Your assignment >> Beginning with the line containing "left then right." and going on through the line containing "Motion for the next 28", the lines below are to be returned exactly, pictures excluded and nothing added.
※ ※ ※
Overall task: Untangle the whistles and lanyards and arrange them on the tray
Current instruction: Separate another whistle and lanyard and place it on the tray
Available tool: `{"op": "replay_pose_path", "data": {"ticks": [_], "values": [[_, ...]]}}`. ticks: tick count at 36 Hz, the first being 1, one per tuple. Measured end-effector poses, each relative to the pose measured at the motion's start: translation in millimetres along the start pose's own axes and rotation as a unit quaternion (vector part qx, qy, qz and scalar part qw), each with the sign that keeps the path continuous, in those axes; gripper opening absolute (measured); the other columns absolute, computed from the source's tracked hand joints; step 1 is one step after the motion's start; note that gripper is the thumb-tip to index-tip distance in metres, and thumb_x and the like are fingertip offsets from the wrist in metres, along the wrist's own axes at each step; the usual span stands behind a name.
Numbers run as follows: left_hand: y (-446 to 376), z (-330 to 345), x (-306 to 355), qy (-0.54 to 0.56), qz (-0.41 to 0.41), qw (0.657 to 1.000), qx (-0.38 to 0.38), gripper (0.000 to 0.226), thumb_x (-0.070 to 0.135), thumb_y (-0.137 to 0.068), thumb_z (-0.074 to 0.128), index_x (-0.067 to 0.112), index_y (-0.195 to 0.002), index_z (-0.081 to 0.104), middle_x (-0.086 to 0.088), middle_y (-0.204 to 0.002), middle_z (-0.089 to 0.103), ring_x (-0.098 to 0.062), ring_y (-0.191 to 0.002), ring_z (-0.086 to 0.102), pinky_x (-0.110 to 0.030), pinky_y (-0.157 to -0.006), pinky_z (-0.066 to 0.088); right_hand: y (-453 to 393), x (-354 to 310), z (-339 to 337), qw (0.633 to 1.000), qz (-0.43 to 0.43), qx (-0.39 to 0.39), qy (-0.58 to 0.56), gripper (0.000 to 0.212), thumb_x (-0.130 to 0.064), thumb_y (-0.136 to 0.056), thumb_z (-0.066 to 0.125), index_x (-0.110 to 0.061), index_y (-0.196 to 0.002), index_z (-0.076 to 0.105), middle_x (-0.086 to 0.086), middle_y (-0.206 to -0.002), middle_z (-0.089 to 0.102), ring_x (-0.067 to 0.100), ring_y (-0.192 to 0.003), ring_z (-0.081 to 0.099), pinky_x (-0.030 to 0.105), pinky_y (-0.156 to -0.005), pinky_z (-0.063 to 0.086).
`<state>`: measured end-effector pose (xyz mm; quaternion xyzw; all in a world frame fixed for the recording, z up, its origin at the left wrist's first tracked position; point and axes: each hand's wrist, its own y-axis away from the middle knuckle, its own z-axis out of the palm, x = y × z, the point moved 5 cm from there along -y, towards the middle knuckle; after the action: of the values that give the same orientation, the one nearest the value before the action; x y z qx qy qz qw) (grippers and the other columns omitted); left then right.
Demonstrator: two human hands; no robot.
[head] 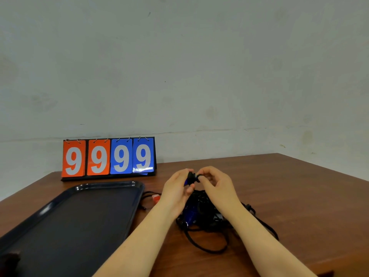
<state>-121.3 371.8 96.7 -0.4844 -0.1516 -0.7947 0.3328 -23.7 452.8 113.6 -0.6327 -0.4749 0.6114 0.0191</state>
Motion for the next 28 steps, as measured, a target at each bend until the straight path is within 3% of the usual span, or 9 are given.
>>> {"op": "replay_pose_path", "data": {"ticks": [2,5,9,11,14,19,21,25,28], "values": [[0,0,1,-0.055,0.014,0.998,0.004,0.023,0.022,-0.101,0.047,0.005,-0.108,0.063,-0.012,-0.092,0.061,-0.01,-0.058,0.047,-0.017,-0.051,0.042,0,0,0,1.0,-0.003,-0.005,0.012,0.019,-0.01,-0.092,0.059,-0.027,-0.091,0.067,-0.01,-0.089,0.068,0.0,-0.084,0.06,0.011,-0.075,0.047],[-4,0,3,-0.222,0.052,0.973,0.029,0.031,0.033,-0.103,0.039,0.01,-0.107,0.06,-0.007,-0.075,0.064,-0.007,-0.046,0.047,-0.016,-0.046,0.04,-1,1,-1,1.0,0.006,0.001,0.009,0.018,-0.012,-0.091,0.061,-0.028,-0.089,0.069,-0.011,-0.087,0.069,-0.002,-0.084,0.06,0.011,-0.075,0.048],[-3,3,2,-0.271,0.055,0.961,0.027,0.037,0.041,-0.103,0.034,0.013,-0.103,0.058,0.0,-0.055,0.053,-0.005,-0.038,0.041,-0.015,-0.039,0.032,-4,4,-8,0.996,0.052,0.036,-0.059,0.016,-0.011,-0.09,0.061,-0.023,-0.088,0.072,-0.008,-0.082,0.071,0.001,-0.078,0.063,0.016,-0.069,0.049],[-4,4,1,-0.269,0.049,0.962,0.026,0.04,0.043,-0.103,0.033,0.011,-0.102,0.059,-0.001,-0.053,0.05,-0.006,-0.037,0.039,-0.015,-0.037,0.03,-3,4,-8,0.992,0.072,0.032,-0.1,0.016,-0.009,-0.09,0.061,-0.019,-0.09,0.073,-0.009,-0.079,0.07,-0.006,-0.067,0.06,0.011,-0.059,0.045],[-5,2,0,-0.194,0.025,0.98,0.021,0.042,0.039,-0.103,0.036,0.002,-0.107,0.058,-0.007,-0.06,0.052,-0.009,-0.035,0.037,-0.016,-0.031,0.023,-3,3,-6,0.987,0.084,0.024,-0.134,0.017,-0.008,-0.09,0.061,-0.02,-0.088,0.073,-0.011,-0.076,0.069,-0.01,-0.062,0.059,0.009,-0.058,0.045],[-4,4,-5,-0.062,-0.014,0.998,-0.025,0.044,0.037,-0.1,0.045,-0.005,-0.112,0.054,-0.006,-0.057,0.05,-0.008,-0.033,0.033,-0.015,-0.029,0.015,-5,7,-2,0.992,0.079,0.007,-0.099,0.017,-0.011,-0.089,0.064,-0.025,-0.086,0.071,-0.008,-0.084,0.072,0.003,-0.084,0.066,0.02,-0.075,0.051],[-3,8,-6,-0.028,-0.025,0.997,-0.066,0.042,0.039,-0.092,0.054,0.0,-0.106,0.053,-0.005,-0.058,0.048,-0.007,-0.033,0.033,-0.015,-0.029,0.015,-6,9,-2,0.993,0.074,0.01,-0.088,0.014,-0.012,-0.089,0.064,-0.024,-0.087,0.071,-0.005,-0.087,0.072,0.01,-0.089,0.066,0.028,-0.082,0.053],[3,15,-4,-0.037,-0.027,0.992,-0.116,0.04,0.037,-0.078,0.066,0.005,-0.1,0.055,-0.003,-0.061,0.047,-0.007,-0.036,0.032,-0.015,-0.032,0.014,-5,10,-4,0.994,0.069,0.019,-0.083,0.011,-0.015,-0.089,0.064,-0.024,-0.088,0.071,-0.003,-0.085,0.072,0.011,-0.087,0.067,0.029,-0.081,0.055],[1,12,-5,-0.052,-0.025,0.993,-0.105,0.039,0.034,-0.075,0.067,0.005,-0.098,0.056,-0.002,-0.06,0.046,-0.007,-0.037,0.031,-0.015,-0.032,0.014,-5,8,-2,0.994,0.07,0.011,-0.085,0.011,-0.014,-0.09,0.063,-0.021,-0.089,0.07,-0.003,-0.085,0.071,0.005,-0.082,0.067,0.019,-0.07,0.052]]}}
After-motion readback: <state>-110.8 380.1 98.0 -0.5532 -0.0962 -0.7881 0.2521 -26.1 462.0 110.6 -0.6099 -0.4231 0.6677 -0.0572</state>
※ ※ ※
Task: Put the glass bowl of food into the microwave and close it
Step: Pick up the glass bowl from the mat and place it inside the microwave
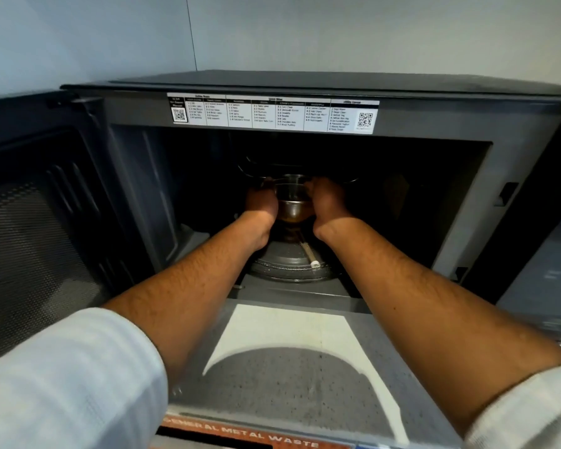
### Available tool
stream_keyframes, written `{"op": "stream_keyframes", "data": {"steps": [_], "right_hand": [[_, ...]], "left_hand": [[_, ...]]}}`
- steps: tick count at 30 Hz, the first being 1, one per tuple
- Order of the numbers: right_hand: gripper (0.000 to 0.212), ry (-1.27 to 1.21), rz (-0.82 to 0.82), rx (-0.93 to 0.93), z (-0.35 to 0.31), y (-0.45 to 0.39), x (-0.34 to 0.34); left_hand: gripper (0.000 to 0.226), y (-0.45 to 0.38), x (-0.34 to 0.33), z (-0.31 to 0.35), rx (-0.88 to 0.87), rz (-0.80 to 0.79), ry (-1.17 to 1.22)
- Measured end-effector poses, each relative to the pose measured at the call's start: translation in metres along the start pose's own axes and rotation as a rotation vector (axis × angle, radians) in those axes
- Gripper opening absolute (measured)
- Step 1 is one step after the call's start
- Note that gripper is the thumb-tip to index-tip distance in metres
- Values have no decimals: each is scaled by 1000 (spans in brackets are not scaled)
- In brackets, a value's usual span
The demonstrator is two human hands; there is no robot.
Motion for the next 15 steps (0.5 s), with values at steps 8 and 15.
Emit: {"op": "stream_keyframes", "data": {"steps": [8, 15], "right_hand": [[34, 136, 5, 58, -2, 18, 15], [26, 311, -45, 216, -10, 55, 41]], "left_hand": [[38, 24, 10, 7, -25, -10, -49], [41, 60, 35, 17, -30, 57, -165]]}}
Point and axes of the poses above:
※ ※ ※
Task response >>
`<state>`: measured end-effector pose (xyz mm; quaternion xyzw; all in a world frame fixed for the recording, z up, its origin at the left wrist's first tracked position; point and axes: each hand's wrist, its own y-axis away from the middle knuckle, its own z-axis out of the palm, x = y × z, the point moved 5 cm from there along -y, towards the middle knuckle; after the action: of the values that give the same orientation, the one nearest the value before the action; x y z qx qy qz qw) (grippers and the other columns omitted); left then right.
Demonstrator: two human hands; no robot.
[head] 
<state>-121.3 371.8 96.7 -0.4844 -0.1516 -0.7947 0.3328 -23.7 452.8 113.6 -0.6327 -0.4749 0.6114 0.0191</state>
Motion for the next 28 steps, as measured, a target at each bend until the straight path is within 3% of the usual span, or 9 are given.

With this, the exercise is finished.